Re: [rt-users] RT saves data in quoted-printable, why???
Hi, On Thu, Mar 05, 2015 at 06:37:21PM -0500, Alex Vandiver wrote: > On Fri, 6 Mar 2015 00:06:32 +0100 Václav Ovsík > wrote: > > https://issues.bestpractical.com/Ticket/Display.html?id=29735 > > Aha -- thanks for digging that out! I thought I vaguely recalled > something in this area previously. > https://issues.bestpractical.com/Ticket/Attachment/286095/157750/utf8-encoding.patch > looks to be functionally fairly similar to the branch. Thanks for attention to this... > There are a few other, orthogonal fixes in there that may still be > interesting to tease out into their own commits. It looks like I see > changes to: > > * Fix the computed max size of base64'd attachments; I'd need to > squint at it harder, but seems eminently reasonable. > > * Attempt to gracefully deal with TruncateLongAttachments truncating > mid-byte of UTF-8 data. As above; the decode/encode is an interesting > trick to attempt to ensure that the byte stream is consistent. I'd > like to test it a bit, but seems not unreasonable. It is not too efficient maybe, but easy and safety first :) > * Choose base64 vs QP based on which is shorter; I'm less convinced by > this, since it means that for large data, it gets QP'd, base64'd, and > then one of those _again_ -- which isn't terribly efficient. I'm less > convinced by the tradeoff of computation time to stored in-database > size. You are right. My intention was to gather as much readable text as possible. Maybe a text contains some invalid characters, but the rest of the text is readable, so QP is more appropriate, because it leaves the most of a text readable. So the measuring of length of an encoded data Base64/QP gives a result of how much ASCII chars are there. len Base64 < len QP - many binary data - maybe some octet stream len QP < len Base64 - many ASCII chars - maybe the text But this is corner case probably and it is not very interesting. The most of the text should be UTF-8 valid and the rest is not interesting these days. > If you're interested in reworking the patch into a 2-3 commit series, > I'm happy to apply for 4.2-trunk. > - Alex https://github.com/bestpractical/rt/compare/stable...zito:4.2-zito-encodelob-utf8-fix This is a bit newer version I'm using within production instance rt-4.2.9. I will be happy if some part will be usable for RT mainline. Thanks for fine software! Cheers -- Zito
Re: [rt-users] RT saves data in quoted-printable, why???

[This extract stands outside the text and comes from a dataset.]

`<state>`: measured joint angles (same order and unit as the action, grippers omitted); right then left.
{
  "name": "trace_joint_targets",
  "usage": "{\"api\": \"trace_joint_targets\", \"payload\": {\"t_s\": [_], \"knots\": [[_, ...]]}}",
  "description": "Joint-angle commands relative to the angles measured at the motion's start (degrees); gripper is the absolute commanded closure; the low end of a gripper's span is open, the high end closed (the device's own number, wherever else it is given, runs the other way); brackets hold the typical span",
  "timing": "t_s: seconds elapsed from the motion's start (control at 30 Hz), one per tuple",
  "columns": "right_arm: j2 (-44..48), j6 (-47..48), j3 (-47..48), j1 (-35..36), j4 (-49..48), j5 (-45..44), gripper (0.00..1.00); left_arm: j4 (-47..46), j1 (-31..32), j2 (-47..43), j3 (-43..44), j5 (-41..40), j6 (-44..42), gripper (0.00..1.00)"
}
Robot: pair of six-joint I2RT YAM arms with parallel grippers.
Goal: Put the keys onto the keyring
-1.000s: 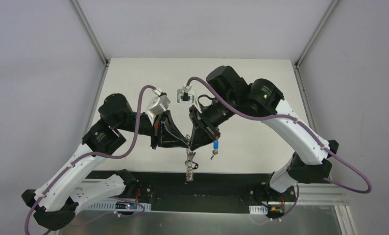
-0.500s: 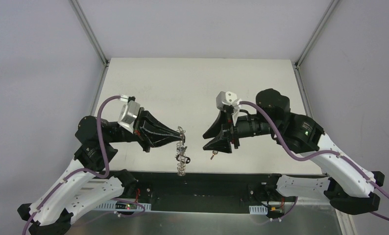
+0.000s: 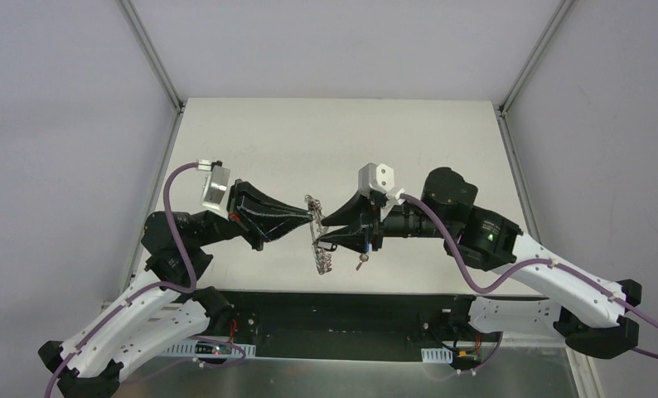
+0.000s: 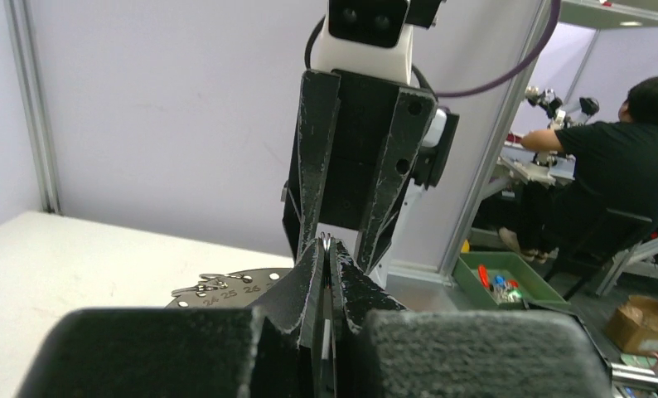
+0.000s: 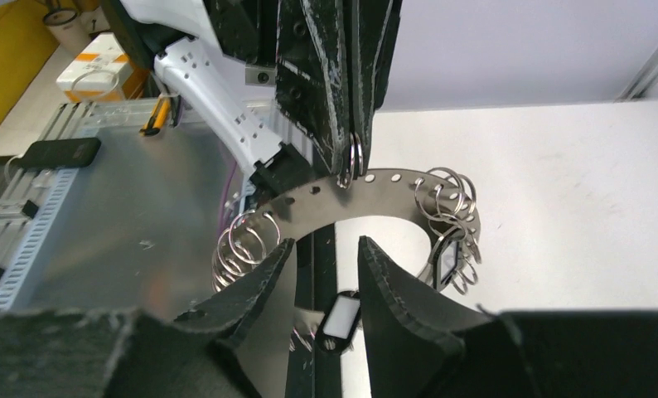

On Fri, 6 Mar 2015 00:06:32 +0100 Václav Ovsík wrote: > https://issues.bestpractical.com/Ticket/Display.html?id=29735 Aha -- thanks for digging that out! I thought I vaguely recalled something in this area previously. https://issues.bestpractical.com/Ticket/Attachment/286095/157750/utf8-encoding.patch looks to be functionally fairly similar to the branch. There are a few other, orthogonal fixes in there that may still be interesting to tease out into their own commits. It looks like I see changes to: * Fix the computed max size of base64'd attachments; I'd need to squint at it harder, but seems eminently reasonable. * Attempt to gracefully deal with TruncateLongAttachments truncating mid-byte of UTF-8 data. As above; the decode/encode is an interesting trick to attempt to ensure that the byte stream is consistent. I'd like to test it a bit, but seems not unreasonable. * Choose base64 vs QP based on which is shorter; I'm less convinced by this, since it means that for large data, it gets QP'd, base64'd, and then one of those _again_ -- which isn't terribly efficient. I'm less convinced by the tradeoff of computation time to stored in-database size. If you're interested in reworking the patch into a 2-3 commit series, I'm happy to apply for 4.2-trunk. - Alex
Re: [rt-users] RT saves data in quoted-printable, why???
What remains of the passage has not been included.